Double Jeopardy: A Tale of Stroke and Two Synchronous Primary Lung Cancers

Author: Riccardo De Cataldo
Program: Medicine
Mentor(s): Saad Mussarat, MD
Poster #: 154
Session/Time: A/2:40 p.m.

Abstract

Introduction:

With the overall increase in medical imaging studies performed, Incidental findings on diagnostic workup for a condition are a well-known occurrence in the medical field. Rarely, however, does incidental workup reveal two, concurrent primary cancers. We report an interesting case of a patient who was admitted with stroke-like symptoms and was incidentally found to have two primary lung cancers.

Case Description:

A 66-year-old male with a 25-pack-year smoking history and past medical history of hypertension and hyperlipidemia presented to the Emergency Department with stroke-like symptoms.

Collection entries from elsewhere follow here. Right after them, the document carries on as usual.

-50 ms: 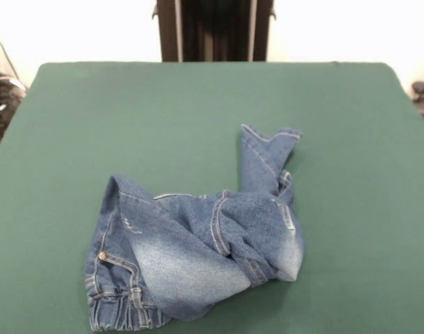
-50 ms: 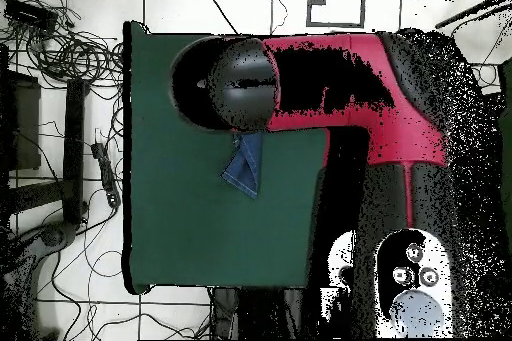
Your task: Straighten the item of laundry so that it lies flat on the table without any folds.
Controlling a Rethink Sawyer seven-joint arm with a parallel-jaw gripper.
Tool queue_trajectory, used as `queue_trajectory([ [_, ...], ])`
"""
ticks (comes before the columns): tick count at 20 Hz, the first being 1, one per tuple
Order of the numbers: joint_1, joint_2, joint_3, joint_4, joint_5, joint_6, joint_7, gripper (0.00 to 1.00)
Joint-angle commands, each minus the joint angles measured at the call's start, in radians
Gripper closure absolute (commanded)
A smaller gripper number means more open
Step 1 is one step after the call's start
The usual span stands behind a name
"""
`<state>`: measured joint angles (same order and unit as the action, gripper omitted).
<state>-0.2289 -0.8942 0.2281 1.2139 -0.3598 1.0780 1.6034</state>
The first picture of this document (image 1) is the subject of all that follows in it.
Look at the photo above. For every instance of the blue denim jeans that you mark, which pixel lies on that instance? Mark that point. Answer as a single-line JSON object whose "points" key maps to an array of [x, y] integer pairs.
{"points": [[184, 250]]}

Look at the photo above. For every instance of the dark green table cloth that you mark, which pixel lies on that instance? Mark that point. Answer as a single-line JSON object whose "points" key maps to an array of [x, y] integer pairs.
{"points": [[94, 121]]}

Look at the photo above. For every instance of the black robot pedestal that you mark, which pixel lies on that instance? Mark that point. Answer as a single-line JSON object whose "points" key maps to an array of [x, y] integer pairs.
{"points": [[215, 31]]}

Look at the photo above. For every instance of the black wheeled base leg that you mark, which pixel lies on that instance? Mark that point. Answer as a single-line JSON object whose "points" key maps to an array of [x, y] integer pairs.
{"points": [[3, 104]]}

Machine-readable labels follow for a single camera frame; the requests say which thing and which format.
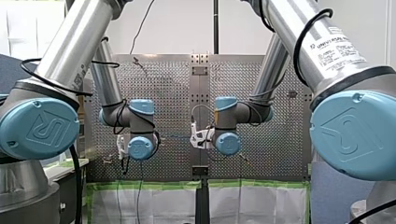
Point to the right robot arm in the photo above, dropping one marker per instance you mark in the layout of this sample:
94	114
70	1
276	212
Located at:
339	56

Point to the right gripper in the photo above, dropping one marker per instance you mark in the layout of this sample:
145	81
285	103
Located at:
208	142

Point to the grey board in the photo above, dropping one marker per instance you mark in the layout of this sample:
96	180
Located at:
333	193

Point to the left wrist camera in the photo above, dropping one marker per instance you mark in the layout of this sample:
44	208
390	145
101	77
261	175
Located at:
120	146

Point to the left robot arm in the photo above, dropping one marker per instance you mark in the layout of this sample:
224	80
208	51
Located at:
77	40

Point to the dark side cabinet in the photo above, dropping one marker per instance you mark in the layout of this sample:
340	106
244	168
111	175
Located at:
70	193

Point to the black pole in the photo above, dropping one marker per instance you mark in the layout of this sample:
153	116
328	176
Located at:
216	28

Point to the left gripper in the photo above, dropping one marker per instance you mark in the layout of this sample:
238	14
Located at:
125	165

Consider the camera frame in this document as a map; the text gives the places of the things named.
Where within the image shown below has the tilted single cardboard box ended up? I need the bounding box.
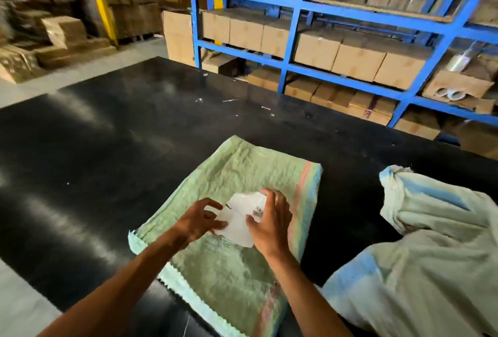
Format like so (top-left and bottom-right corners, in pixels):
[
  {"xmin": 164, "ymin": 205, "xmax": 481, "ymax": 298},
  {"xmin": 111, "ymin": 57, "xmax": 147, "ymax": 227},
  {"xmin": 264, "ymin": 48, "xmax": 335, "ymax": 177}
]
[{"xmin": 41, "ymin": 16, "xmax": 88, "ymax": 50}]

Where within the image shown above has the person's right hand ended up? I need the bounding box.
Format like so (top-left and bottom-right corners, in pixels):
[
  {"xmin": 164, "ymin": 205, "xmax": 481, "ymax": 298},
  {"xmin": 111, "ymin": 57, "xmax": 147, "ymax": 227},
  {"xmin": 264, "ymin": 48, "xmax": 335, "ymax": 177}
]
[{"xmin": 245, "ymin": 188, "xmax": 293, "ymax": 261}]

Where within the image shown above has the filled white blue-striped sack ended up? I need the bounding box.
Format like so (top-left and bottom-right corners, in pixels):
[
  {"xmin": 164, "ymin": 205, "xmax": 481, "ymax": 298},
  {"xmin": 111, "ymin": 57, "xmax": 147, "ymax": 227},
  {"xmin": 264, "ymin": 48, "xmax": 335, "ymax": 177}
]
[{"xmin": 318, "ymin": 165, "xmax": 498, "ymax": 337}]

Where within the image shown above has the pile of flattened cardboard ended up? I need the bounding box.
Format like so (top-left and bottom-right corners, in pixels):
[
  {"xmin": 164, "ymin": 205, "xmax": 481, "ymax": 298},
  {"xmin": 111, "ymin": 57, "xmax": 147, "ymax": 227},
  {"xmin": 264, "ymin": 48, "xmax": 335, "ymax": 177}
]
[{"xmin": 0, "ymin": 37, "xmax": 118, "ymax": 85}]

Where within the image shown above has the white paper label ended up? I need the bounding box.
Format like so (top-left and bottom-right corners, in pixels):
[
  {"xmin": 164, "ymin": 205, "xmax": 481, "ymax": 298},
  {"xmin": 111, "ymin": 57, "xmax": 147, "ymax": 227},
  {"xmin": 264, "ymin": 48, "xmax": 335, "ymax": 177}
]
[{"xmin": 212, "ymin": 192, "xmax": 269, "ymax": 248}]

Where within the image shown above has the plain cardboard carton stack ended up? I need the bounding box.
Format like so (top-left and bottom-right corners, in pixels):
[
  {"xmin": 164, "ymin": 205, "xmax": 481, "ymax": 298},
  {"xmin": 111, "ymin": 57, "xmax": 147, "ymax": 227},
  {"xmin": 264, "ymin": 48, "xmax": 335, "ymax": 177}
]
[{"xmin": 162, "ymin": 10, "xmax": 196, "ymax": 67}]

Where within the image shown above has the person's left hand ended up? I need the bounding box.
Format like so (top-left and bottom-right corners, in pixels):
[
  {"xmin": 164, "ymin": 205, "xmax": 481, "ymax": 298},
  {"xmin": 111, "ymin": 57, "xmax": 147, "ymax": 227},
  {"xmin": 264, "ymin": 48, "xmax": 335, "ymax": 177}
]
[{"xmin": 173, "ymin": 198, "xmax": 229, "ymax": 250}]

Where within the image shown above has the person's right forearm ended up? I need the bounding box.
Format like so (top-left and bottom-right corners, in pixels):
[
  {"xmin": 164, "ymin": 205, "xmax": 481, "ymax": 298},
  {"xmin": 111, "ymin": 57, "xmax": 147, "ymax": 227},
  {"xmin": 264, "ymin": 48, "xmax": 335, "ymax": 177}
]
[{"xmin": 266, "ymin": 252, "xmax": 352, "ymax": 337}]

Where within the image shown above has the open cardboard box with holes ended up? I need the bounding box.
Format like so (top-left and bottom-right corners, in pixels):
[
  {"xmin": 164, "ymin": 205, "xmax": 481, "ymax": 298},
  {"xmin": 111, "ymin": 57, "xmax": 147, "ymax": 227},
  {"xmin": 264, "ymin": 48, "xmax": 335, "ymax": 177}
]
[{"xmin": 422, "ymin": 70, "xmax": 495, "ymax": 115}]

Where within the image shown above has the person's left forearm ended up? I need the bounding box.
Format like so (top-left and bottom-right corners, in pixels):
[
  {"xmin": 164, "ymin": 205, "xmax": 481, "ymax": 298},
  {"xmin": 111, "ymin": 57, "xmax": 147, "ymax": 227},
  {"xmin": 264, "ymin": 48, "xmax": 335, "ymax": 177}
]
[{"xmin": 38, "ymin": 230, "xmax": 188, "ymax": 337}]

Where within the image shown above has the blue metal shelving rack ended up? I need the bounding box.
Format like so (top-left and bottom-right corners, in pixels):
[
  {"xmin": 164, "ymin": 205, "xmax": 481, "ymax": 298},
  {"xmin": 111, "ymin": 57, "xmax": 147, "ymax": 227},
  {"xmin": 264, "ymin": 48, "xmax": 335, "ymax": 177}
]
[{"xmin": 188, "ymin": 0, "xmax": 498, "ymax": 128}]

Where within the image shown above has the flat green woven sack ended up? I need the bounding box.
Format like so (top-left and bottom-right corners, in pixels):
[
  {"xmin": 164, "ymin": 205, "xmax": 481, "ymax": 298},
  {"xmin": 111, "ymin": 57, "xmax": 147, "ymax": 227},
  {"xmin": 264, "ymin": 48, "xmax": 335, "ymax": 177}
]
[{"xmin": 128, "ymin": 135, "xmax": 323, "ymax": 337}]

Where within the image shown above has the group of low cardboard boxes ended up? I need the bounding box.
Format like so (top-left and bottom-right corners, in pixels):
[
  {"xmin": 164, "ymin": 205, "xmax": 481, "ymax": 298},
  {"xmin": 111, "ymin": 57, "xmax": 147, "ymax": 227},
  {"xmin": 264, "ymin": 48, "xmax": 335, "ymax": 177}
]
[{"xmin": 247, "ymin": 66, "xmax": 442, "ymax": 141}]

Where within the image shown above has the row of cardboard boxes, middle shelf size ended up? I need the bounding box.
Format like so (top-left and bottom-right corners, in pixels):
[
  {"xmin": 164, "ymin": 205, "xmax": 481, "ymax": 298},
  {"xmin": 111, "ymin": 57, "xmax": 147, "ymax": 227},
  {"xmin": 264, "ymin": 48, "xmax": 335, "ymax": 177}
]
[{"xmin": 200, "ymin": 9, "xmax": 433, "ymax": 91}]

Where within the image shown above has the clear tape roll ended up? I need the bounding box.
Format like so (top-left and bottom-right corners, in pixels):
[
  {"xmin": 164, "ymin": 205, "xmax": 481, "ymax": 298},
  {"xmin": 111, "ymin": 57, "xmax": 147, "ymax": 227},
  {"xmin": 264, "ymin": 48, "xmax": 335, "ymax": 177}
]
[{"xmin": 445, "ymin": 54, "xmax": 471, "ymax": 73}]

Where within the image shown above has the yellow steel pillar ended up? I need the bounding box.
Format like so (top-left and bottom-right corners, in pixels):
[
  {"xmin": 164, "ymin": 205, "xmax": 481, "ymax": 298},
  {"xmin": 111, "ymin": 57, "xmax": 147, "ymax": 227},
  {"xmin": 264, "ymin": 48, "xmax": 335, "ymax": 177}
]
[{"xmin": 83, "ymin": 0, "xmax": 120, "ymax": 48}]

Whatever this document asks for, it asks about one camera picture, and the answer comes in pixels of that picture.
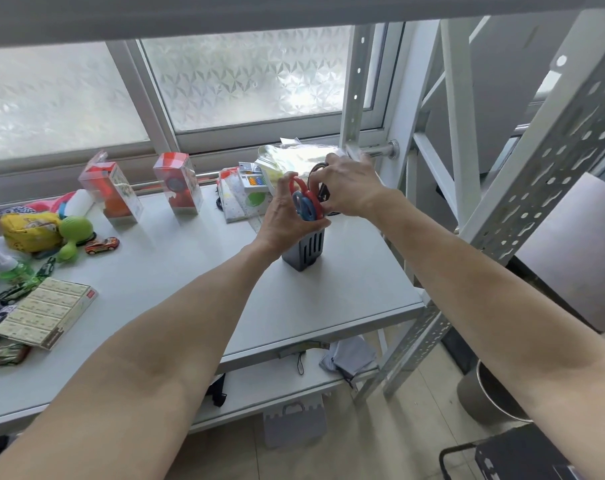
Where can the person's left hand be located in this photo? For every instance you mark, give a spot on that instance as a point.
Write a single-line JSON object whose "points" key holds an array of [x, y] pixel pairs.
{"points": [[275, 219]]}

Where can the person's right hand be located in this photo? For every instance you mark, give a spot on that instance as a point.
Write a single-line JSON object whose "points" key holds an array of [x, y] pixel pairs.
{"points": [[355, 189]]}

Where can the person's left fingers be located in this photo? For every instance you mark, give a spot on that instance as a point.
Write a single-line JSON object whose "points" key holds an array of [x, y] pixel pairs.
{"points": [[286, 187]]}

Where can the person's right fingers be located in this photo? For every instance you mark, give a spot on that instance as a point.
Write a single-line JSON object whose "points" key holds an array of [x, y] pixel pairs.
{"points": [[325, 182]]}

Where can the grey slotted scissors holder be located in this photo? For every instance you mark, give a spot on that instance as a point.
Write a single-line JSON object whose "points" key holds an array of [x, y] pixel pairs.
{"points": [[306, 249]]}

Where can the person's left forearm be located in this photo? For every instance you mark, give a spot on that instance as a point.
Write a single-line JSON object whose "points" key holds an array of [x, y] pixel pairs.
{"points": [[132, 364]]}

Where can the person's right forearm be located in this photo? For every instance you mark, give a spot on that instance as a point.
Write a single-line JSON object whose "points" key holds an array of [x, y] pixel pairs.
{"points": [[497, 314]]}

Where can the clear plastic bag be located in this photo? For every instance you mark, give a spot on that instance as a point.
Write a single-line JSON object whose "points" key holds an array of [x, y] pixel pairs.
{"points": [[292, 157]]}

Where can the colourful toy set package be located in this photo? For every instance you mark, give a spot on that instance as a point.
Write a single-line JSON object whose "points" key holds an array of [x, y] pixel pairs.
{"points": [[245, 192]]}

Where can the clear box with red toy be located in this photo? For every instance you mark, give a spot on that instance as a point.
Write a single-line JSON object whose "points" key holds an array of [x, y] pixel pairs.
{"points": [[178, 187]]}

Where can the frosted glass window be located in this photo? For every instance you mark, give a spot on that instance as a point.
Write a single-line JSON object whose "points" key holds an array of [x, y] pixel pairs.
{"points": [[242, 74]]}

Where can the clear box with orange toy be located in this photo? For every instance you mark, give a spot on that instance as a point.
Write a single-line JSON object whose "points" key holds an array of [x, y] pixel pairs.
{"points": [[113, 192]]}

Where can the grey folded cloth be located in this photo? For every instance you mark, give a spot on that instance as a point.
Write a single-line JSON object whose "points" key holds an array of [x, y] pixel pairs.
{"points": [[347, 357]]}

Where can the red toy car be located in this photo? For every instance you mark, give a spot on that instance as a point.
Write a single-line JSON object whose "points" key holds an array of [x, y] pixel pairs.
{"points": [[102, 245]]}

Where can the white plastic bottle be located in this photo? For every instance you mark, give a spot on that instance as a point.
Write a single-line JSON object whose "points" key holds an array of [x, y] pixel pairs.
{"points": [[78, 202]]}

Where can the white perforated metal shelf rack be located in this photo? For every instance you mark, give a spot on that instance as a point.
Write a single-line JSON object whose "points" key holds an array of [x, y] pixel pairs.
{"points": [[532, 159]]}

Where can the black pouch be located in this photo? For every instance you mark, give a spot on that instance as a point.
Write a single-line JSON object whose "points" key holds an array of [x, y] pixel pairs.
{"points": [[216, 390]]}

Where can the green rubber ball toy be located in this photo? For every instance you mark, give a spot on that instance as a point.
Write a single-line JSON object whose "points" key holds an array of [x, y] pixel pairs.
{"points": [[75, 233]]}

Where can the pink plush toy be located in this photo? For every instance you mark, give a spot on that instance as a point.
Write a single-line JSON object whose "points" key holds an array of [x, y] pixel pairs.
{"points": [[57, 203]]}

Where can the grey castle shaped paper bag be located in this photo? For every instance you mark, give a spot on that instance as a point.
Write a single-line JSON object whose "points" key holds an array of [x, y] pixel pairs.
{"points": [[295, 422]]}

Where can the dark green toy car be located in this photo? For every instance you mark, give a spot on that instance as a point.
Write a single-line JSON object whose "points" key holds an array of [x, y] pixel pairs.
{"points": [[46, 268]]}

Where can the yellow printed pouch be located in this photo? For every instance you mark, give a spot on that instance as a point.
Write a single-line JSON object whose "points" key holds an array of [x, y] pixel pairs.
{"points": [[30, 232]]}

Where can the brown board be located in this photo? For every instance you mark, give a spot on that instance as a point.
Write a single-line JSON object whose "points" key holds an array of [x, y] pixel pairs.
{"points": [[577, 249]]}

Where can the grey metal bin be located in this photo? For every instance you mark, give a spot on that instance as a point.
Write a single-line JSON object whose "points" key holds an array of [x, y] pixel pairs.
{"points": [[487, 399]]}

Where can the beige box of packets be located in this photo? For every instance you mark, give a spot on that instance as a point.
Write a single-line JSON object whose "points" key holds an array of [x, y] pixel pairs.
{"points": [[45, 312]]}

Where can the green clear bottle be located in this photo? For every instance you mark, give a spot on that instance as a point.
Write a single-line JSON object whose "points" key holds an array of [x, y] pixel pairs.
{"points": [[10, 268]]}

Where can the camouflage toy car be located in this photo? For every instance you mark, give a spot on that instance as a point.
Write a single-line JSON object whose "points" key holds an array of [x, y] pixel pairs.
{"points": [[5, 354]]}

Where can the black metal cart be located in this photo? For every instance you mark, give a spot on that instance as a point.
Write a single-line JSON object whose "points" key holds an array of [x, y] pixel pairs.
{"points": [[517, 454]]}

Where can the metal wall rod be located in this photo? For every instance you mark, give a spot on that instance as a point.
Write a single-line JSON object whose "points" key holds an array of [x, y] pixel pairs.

He was found to have an ischemic stroke which was managed appropriately. Incidentally, his chest X- ray revealed a suspicious, right middle-lobe pulmonary nodule. This finding prompted a CT chest which demonstrated a 4.1 cm, spiculated mass with multiple, sub-6 mm pulmonary nodules in the right middle and upper lobes. Subsequently, endobronchial ultrasound with Bronchoalveolar lavage (BAL), brushing, and transbronchial biopsy were performed. Bronchial brushing was positive for non-small cell carcinoma and BAL demonstrated atypical cells. Fluoroscopic-guided right middle lobe biopsy demonstrated adenocarcinoma and a small focus of carcinoid tumor. PET showed FDG avidity in the right middle lobe mass consistent with primary bronchogenic malignancy as well as avidity in a subcentimeter mediastinal lymph node. The patient is currently scheduled for another PET to determine the necessity of surgical resection in addition to chemotherapy.

Discussion:

Incidental findings on imaging may sometimes lead to inconsequential diagnostic workups; however, in this case, an incidental pulmonary nodule was discovered to be two primary pulmonary cancers. Although improved imaging techniques and cancer survivability are causing an increase in incidental findings, finding two synchronous pulmonary cancers remains a rare occurrence. Such a case demonstrates the importance of maintaining a high index of suspicion in the workup of incidental findings in relevant clinical contexts as they may allow prompt detection of malignancy and improve prognostic outcomes for patients.